Go streaking – WVU must take advantage of schedule soft spot

West Virginia’s play in the Big 12 this season has been – sans a recent dip against the conference’s best teams – Even Steven https://www.youtube.com/watch?v=T9W_jW4e_uY.

The closing stretch gives West Virginia to go streaking https://www.youtube.com/watch?v=bXh9C5be9Hc.

With a 7-6 Big 12 record, the Mountaineers sit in the middle of the conference standings. One game behind third-place Texas Tech, one game ahead of fifth-place Oklahoma.

They won three in row early in conference play and snapped a three-game losing streak Tuesday night with a 65-47 win at home against Oklahoma State.

The win over OSU started a stretch where WVU has four games against teams in the bottom half of the league plus a home game against fifth-place Oklahoma. The schedule sets up for the Mountaineers to set up a cushion towards a third-place regular-season Big 12 finish. It’s also a chance to pad the NCAA Tournament resume with victories, even if none of those potential wins will wow the committee.
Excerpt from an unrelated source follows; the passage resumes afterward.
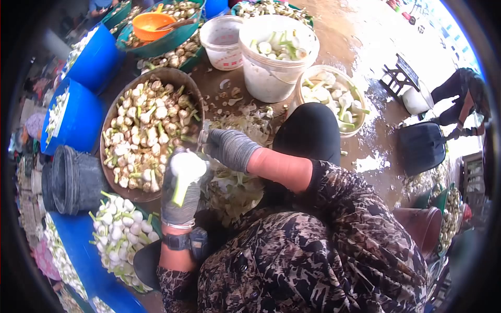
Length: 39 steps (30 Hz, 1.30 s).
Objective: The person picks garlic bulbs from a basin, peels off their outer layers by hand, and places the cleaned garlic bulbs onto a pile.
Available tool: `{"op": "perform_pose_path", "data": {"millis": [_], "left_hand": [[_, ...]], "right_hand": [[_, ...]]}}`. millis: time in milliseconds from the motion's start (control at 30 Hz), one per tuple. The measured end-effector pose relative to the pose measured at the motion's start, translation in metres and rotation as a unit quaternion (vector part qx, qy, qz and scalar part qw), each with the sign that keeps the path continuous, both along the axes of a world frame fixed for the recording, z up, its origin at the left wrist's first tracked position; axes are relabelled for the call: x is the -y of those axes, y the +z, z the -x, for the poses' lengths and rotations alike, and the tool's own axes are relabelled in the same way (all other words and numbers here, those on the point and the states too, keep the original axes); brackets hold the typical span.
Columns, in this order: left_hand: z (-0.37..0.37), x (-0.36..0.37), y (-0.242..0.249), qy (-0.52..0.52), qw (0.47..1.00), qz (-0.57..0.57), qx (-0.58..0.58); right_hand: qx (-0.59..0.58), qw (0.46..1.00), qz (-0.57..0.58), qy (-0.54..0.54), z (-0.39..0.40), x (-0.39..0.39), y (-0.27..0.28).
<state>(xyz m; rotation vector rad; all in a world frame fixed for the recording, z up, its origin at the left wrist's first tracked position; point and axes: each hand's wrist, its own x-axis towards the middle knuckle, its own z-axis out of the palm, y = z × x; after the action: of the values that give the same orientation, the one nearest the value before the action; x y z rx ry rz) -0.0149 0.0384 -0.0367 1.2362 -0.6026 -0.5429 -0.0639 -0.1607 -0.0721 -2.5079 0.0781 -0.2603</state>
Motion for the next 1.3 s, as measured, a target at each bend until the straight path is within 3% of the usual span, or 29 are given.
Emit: {"op": "perform_pose_path", "data": {"millis": [33,67,100,133,167,233,267,300,367,400,467,500,567,633,733,767,800,833,900,933,967,1033,1067,1100,1133,1167,1267,1300], "left_hand": [[0.004,0.001,0.019,-0.027,0.984,0.099,-0.144],[0.003,0.001,0.023,-0.038,0.991,0.087,-0.096],[0.002,0.001,0.025,-0.044,0.995,0.075,-0.048],[0.004,0.004,0.033,-0.065,0.998,0.023,0.003],[0.001,0.007,0.030,-0.089,0.987,-0.075,0.113],[0.012,0.019,0.034,-0.093,0.981,-0.102,0.139],[0.010,0.022,0.027,-0.092,0.985,-0.068,0.128],[0.012,0.022,0.027,-0.039,0.980,-0.060,0.185],[0.006,0.015,0.022,-0.011,0.991,-0.062,0.117],[0.002,0.011,0.020,0.003,0.994,-0.072,0.081],[-0.007,0.006,0.009,0.044,0.997,-0.062,-0.004],[-0.009,0.003,0.002,0.059,0.996,-0.044,-0.054],[-0.015,-0.001,-0.011,0.062,0.992,-0.061,-0.087],[-0.015,-0.002,-0.016,0.057,0.991,-0.043,-0.114],[-0.014,-0.008,-0.010,0.041,0.992,-0.092,-0.077],[-0.015,-0.008,-0.014,0.027,0.992,-0.082,-0.091],[-0.015,-0.009,-0.016,0.023,0.990,-0.107,-0.084],[-0.018,-0.007,-0.018,0.013,0.989,-0.127,-0.078],[-0.016,-0.006,-0.014,0.022,0.989,-0.097,-0.110],[-0.015,-0.007,-0.012,0.019,0.988,-0.066,-0.136],[-0.015,-0.009,-0.015,0.026,0.987,-0.067,-0.143],[-0.022,-0.012,-0.017,0.036,0.992,-0.071,-0.098],[-0.028,-0.017,-0.008,0.040,0.991,-0.126,-0.035],[-0.032,-0.020,-0.005,0.047,0.990,-0.127,-0.038],[-0.035,-0.024,-0.005,0.054,0.990,-0.116,-0.065],[-0.038,-0.027,-0.005,0.058,0.988,-0.105,-0.094],[-0.050,-0.040,-0.012,0.075,0.984,-0.112,-0.119],[-0.055,-0.044,-0.018,0.079,0.980,-0.138,-0.120]], "right_hand": [[-0.078,0.993,-0.086,-0.012,0.006,0.005,0.002],[-0.147,0.919,-0.359,-0.063,0.022,0.001,0.038],[-0.202,0.766,-0.601,-0.104,0.035,-0.003,0.075],[-0.253,0.595,-0.763,-0.015,0.031,0.003,0.046],[-0.219,0.505,-0.835,0.021,0.034,-0.007,0.052],[-0.114,0.645,-0.748,0.104,0.033,-0.012,0.043],[-0.159,0.606,-0.773,0.094,0.047,0.003,0.079],[-0.144,0.633,-0.760,-0.027,0.056,0.011,0.104],[0.008,0.704,-0.705,-0.087,0.064,0.050,0.106],[0.040,0.679,-0.724,-0.113,0.073,0.074,0.118],[0.139,0.690,-0.685,-0.186,0.084,0.130,0.124],[0.149,0.712,-0.642,-0.242,0.090,0.166,0.122],[0.185,0.780,-0.448,-0.396,0.102,0.204,0.124],[0.177,0.798,-0.341,-0.464,0.110,0.242,0.119],[0.137,0.780,-0.371,-0.485,0.087,0.332,0.089],[0.075,0.798,-0.368,-0.472,0.072,0.346,0.093],[0.015,0.774,-0.392,-0.498,0.050,0.357,0.097],[-0.019,0.838,-0.228,-0.496,0.020,0.320,0.121],[0.041,0.946,-0.145,-0.287,-0.036,0.366,0.089],[-0.001,0.960,-0.123,-0.253,-0.064,0.337,0.097],[-0.045,0.970,-0.101,-0.218,-0.093,0.283,0.106],[-0.175,0.930,-0.281,-0.157,-0.143,0.199,0.103],[-0.248,0.915,-0.298,-0.111,-0.167,0.165,0.089],[-0.253,0.919,-0.289,0.089,-0.191,0.158,0.045],[-0.297,0.903,-0.309,0.029,-0.213,0.128,0.013],[-0.351,0.932,0.001,0.091,-0.226,0.076,0.020],[-0.351,0.931,0.000,0.099,-0.273,0.041,-0.064],[-0.265,0.957,0.032,0.117,-0.294,0.042,-0.099]]}}
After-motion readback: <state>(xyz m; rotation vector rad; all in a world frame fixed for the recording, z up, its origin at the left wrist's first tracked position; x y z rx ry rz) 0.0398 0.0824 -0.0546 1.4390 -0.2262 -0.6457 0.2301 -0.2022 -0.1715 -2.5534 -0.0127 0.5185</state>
That’s the good news for what lies in the Mountaineers immediate future. The bad news is of the four remaining games against teams below them in the Big 12 standings (at TCU, at Texas, Oklahoma, at Iowa State), three are on the road. Road conference games have been kryptonite to this team.

West Virginia is 1-5 in Big 12 road games this season, including a 84-68 drubbing at Big 12 cellar dweller Kansas State. If the Mountaineers hope to secure at least a top four seed in the NCAA Tournament, they need to starting winning winnable road games – immediately.

Fortunately, all three remaining of West Virginia’s road games are imminently winnable. On Saturday, the Mountaineers travel to Fort Worth, Texas, to play a TCU team they beat by 32 points in Morgantown. They follow that up with a trip on Monday to Austin, Texas, against a Longhorns team that WVU beat by 38 in Morgantown in January and appears to have quit on the season and their embattled coach, Shaka Smart.

WVU has a chance for revenge Feb. 29 with a home game against fifth-place Oklahoma. It’s a game the Mountaineers can’t afford to give away.

Then the Mountaineers travel to Ames, Iowa, to face an Iowa State team (11-15, 4-9 big 12) that lost its best player, Tyrese Haliburton, for the season two weeks ago.

The Mountaineers haven’t been playing their best basketball over the past month. Part of that is likely attributable to a young group of players who are deep into the longest, toughest stretch of their basketball lives. Part is attributable to the quality of teams that presented this young Mountaineers team with a gauntlet (at Oklahoma, No. 3 Kansas at home, at No. 1 Baylor).

The Mountaineers obviously didn’t acquit themselves well during their toughest stretch of the season. It’s vitally important they use this soft stretch in the schedule to make their rebound.